One Medical offers both onsite and near-site clinics, which are located near worker hubs, for interested employers. The near-site clinics have been useful for populations as they move away from the office, but remote work hasn’t decelerated employer demand for onsite clinics, Fernandopulle said — instead, it’s accelerated, as employers look for ways to entice employees back to the office.
“That’s where I think one of our strong point is — we have onsites for some big employers” like Google, Fernandopulle said. “What’s interesting is we’re getting a bunch of employers saying they want onsites as a way to get people back in the office.”
Expanding into Medicaid ‘a huge interest,’ but structural barriers in way
One Medical brings in a growing share of revenue from Medicare Advantage plans and through Medicare direct contracting. The company entered into capitation in 2021 with the Iora acquisition.
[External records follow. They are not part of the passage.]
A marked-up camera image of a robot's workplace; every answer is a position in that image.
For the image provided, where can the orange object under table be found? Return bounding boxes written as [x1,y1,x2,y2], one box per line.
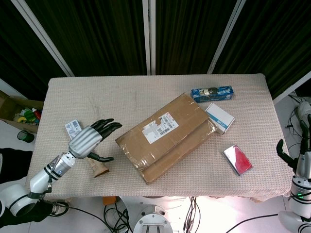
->
[102,196,117,207]

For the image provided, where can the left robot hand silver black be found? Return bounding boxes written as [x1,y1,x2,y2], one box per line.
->
[68,118,123,163]

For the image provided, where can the brown cardboard box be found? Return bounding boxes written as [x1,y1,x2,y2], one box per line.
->
[114,93,218,186]

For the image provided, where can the white screen frame post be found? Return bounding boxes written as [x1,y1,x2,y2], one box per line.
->
[272,71,311,105]
[207,0,246,74]
[0,77,27,100]
[142,0,156,75]
[17,0,75,77]

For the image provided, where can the dark green pleated curtain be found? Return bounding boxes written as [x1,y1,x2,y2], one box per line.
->
[25,0,148,77]
[213,0,311,98]
[0,0,69,98]
[155,0,235,75]

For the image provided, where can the white shoe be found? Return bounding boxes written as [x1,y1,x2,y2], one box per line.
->
[298,101,311,121]

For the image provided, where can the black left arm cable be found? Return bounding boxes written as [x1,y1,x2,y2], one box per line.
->
[43,184,111,233]

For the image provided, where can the black mesh pen cup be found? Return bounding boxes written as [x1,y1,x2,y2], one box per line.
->
[17,130,35,144]

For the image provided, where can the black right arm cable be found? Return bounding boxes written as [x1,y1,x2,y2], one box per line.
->
[228,213,280,233]

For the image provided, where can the black floor cable bundle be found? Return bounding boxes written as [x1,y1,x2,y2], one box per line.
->
[103,196,134,233]

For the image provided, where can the black cables beside shoe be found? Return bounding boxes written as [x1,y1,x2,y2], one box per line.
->
[285,94,311,161]

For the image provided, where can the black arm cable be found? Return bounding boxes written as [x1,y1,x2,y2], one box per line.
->
[228,213,280,233]
[43,184,111,233]

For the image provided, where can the green plastic toy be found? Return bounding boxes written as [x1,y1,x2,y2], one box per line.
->
[24,109,37,122]

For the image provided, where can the cardboard box with toys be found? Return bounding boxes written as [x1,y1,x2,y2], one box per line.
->
[0,89,44,134]

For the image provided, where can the beige waffle tablecloth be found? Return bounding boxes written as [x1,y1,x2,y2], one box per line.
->
[24,73,298,202]

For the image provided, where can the white barcode printed box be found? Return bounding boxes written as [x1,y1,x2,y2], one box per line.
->
[64,119,83,140]

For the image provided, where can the reddish brown cable bundle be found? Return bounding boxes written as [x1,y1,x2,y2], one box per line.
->
[183,196,202,233]

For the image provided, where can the red and silver packet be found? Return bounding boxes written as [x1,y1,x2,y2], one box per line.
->
[222,144,253,177]

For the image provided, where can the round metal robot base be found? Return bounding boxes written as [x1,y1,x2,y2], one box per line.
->
[133,203,173,233]

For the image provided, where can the white and blue small box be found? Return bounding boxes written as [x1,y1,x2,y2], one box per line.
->
[205,102,235,135]

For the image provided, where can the brown paper snack pouch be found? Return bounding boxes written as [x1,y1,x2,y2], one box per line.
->
[87,155,110,179]

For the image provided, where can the blue cookie box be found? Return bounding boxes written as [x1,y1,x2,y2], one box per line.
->
[190,85,236,104]

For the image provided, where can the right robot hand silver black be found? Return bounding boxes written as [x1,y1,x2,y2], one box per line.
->
[276,120,311,176]
With the buy, One Medical now has the ability to capture members’ care as they age, from pediatrics to privately insured adults to Medicare seniors.
“One of the things we’re trying to do at One Medical is say, we would love to serve everyone, regardless of choices. So imagine a world where we can serve you when you’re young through our pediatrics programs. And then you start getting your first job and work for an employer who’s paying for One Medical. You happen to leave that employer, you can pay a membership fee yourself. You become a senior, you join a plan, we serve you. If you decide not to join a plan, we can serve you in direct contracting,” Fernandopulle said.
One major area of white space for One Medical is Medicaid, according to Fernandopulle. “It’s a huge interest,” the CIO said.
When Fernandopulle was CEO of Iora, the value-based provider tried several times to work with state Medicaid programs, but ran into structural barriers. For one, the high volume of churn among Medicaid patients, or the temporary loss of coverage when enrollees disenroll and reenroll in a short period of time, makes impacting their care over a long period of time almost impossible, Fernandopulle said.
“You need them to be your problem. You need them to be with you for years,” Fernandopulle said. “And many Medicaid programs, people cycle on and off every month.”
Another roadblock for Iora’s efforts in Medicaid was that states need to zero out their Medicaid budget every year, which makes it difficult to figure out a way to invest in one year to see a return in the next, according to the CIO.
“It’s ridiculous. Completely dumb,” Fernandopulle said. “So we are working with a variety of people to try and fix some of these structural problems.”